Before diving into the code, let's understand the advantages of using pretrained models:
- Save time and resources: Training deep neural networks from scratch can take days or weeks on powerful hardware.
- Better performance: Models pretrained on large datasets often generalize better than those trained on smaller datasets.
- Transfer learning: You can transfer knowledge learned from one task to another related task.
- Less data required: Fine-tuning a pretrained model typically requires less training data than building a model from scratch.
Accessing Pretrained Models in TensorFlow
TensorFlow offers two primary ways to access pretrained models:
- Keras Applications: Built directly into TensorFlow's high-level API
- TensorFlow Hub: A repository of reusable machine learning models
Let's explore both approaches.
Using Keras Applications
Keras Applications provides several state-of-the-art deep learning models with pretrained weights. Let's start with a simple example using VGG16:
import tensorflow as tf
from tensorflow.keras.applications import VGG16
from tensorflow.keras.preprocessing import image
from tensorflow.keras.applications.vgg16 import preprocess_input, decode_predictions
import numpy as np
# Load the VGG16 model pre-trained on ImageNet data
model = VGG16(weights='imagenet')
# Summary of the model architecture
model.summary()
# Load and preprocess an image
img_path = 'elephant.jpg'
img = image.load_img(img_path, target_size=(224, 224))

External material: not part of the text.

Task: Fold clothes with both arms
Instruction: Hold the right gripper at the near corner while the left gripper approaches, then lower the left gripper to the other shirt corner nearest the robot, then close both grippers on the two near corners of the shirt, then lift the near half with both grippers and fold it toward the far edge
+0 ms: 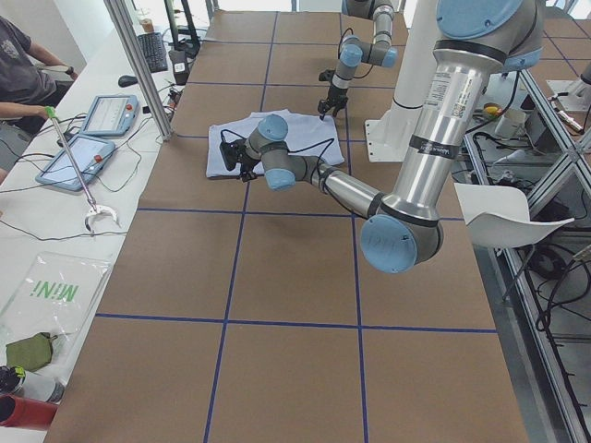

x = image.img_to_array(img)
x = np.expand_dims(x, axis=0)
x = preprocess_input(x)
# Make a prediction
predictions = model.predict(x)
decoded_predictions = decode_predictions(predictions, top=5)[0]
# Print the results
for i, (imagenet_id, label, score) in enumerate(decoded_predictions):
print(f"{i+1}: {label} ({score:.2f})")
Output:
1: African_elephant (0.92)
2: tusker (0.07)
3: Indian_elephant (0.01)
4: warthog (0.00)
5: hippopotamus (0.00)
In this example, we:
- Loaded the VGG16 model with pretrained weights
- Preprocessed an image to match the model's expected input format
- Made a prediction to identify what's in the image
- Decoded the output to human-readable labels
Using TensorFlow Hub
TensorFlow Hub offers a broader range of models and makes it easy to reuse them in your applications:
import tensorflow as tf
import tensorflow_hub as hub
import numpy as np
from PIL import Image
# Load a MobileNet model from TensorFlow Hub
model_url = "https://tfhub.dev/google/tf2-preview/mobilenet_v2/classification/4"
model = tf.keras.Sequential([
hub.KerasLayer(model_url)
])
# Prepare the image
img_path = 'elephant.jpg'
img = Image.open(img_path).resize((224, 224))
img_array = np.array(img) / 255.0 # Normalize to [0,1]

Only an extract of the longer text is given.